Why not put yourself in the driver’s seat? If you have clarity on your workplace values and the skills you have to offer it is possible to seek out a company that is a good fit for you and will lead to satisfaction at work.

Use your research skills to find the leading companies in your field. Access their websites, social media feeds and/or newspaper articles to learn more about them, including company culture, mandate, treatment of employees, green initiatives, etc. Make sure to look for a “careers” section on their website to see if there are any job postings.

Once you have a list of your top companies, think about how you can make inroads. Consider composing a broadcast letter expressing your interest and outlining your work history/accomplishments, or attend networking or open house events if you can. Cold calling is another option.
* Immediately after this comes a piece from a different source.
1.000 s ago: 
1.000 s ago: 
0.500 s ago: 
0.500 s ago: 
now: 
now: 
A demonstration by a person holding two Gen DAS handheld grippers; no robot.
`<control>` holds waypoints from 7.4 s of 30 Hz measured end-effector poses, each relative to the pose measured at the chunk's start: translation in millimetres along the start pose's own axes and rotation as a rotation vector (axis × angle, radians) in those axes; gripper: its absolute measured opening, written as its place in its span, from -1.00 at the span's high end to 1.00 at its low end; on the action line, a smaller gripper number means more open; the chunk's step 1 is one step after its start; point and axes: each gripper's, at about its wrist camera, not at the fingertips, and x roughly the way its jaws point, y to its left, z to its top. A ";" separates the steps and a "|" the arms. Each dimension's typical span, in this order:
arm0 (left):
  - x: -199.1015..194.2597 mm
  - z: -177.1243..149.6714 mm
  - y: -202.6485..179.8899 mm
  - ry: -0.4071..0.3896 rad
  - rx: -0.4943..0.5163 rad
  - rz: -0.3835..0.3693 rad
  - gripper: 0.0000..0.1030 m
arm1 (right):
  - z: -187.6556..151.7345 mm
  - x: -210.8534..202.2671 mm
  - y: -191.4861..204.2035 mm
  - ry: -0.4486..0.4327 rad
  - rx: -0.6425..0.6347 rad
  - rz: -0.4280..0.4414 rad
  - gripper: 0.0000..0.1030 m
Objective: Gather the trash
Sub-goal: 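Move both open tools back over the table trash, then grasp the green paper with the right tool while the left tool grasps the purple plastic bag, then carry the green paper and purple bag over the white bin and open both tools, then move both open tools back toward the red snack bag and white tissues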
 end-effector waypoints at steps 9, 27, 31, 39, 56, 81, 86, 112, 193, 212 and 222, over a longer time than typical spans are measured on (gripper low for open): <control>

Here are some sources to help you get started on compiling your list of companies to target. The Book of Lists is a resource published by Business in Vancouver every year listing the top companies in BC. Also consider using Google maps to find businesses in your area. Another great tool is the Canada Top 100 Employers competition that ranks employers based on things like diversity, environmentalism and region. http://www.canadastop100.com/national/

Job Boards You May Not Have Heard About

Insanity: doing the same thing over and over again and expecting different results. – Albert Einstein

Turn on computer. Open Internet browser. Go to Craigslist site and search for jobs. Repeat. Does this sound familiar? Perhaps you use another favorite site other than Craigslist, but do you ever get tired of job searching in the same pattern over and over? It’s time to broaden the search.

There are many job boards out there to explore, some geared toward a specific industry/field of work or location and others that are broader in scope. Hiring can be a time consuming and expensive process for employers, so don’t assume that one site can possibly cover them all. What follows is a list of other useful job boards, why not choose one or two to explore?

Techvibes.com hosts Canada’s technology-related job board covering social, mobile and start up companies

Charityvillage.com for jobs in the nonprofit sector

Eluta.ca search for jobs with Canada’s Top Employers

Creativecity.ca job postings in the arts and culture sector

Freshgigs.ca for marketing jobs and work for creatives

Escapethecity.org is devoted to helping people escape corporate jobs in favor of more meaningful work

Indeed.ca is one of the most used job posting sites in the world

Civicjobs.ca links to careers in municipal government

Go2HR.ca is the leading BC tourism and hospitality career resource

Jobs.gc.ca to search for jobs with the Government of Canada

Rigzone.com or careers.infooil.com for jobs in the oil and gas industry

Thinkbeyondthelabel.com connects candidates with disabilities with employment opportunities

Eco.ca is a website and job board for those seeking environmental careers

Goodwork.ca for jobs with environmental organizations, green business, nonprofits, education, government

Tradestrainingbc.ca posts opportunities for skilled trades in BC

Keep in mind that this is just a sample of useful job boards. You may find other sites in your search that are targeted toward your specific industry. Another great place to find job boards is through association or company websites. Creativity is key when searching online – keep your mind open!